╭─ Record extracts

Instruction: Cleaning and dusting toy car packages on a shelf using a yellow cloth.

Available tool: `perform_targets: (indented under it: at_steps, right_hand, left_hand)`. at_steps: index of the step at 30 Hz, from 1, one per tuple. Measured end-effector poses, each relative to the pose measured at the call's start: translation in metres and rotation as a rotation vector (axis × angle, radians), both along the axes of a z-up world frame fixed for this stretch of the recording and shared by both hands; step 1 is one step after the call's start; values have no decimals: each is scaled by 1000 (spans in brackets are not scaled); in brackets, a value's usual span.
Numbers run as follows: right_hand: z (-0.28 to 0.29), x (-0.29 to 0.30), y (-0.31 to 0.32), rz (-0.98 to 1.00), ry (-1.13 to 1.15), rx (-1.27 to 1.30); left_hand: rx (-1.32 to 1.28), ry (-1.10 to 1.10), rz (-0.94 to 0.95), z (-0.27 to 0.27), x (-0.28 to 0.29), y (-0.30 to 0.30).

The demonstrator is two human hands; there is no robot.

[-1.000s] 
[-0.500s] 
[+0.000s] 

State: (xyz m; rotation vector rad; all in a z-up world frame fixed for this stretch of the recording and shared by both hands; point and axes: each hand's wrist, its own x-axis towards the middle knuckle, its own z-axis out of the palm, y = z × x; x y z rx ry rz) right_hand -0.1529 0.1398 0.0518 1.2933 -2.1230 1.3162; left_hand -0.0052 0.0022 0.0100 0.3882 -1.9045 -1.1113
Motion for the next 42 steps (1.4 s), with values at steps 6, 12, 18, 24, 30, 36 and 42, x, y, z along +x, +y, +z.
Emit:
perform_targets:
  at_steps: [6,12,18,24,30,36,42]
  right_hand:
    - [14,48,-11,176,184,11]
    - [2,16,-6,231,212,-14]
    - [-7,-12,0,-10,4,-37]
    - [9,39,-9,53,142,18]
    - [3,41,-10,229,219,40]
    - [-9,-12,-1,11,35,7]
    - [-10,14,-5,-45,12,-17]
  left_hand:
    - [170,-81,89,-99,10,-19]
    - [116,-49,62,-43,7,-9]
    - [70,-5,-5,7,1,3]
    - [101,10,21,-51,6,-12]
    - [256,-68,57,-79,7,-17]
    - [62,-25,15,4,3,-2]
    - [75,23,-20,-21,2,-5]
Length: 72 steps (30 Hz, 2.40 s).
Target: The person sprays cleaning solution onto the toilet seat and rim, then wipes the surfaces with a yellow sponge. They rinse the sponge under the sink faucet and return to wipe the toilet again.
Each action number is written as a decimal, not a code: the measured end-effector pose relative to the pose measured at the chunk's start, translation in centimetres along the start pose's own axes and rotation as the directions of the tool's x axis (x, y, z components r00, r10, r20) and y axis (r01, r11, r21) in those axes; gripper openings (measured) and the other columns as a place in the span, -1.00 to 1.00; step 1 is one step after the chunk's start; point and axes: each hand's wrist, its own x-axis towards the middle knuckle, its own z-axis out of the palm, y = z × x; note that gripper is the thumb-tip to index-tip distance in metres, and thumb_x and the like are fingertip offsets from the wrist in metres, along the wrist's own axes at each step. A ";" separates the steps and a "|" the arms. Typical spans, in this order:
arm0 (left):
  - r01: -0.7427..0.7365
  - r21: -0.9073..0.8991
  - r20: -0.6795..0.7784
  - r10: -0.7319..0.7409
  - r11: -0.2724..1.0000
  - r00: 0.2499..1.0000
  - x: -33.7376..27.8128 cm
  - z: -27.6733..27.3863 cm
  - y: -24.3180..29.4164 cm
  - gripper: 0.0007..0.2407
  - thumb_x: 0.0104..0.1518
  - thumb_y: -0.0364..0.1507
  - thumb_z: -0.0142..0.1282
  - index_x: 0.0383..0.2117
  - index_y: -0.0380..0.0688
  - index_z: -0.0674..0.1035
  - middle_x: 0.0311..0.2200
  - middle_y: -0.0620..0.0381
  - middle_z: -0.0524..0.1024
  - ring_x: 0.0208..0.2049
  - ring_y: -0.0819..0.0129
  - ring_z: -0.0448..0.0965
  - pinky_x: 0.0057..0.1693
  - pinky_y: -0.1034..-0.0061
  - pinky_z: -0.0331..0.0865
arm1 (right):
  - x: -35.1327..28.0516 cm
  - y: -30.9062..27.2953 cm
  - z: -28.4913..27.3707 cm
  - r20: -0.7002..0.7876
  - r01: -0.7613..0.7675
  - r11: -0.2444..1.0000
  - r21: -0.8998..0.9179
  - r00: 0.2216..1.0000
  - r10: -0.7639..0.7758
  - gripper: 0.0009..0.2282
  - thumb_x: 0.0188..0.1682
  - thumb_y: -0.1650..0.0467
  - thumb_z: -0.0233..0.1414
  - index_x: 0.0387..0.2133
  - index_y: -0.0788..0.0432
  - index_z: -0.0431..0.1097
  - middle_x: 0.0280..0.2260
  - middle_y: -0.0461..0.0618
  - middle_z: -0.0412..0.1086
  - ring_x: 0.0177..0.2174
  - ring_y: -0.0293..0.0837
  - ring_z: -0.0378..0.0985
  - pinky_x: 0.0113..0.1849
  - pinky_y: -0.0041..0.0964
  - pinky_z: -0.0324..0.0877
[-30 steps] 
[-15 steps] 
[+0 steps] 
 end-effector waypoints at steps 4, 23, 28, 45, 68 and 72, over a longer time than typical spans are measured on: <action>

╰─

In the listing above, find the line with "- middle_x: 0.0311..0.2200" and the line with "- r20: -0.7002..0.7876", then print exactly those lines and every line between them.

### Result of this task
  - middle_x: 0.0311..0.2200
  - middle_y: -0.0620..0.0381
  - middle_z: -0.0524..0.1024
  - ring_x: 0.0208..0.2049
  - ring_y: -0.0819..0.0129
  - ring_z: -0.0448..0.0965
  - pinky_x: 0.0057..0.1693
  - pinky_y: -0.1034..-0.0061
  - pinky_z: -0.0331..0.0865
arm1 (right):
  - x: -35.1327..28.0516 cm
  - y: -30.9062..27.2953 cm
  - z: -28.4913..27.3707 cm
  - r20: -0.7002..0.7876

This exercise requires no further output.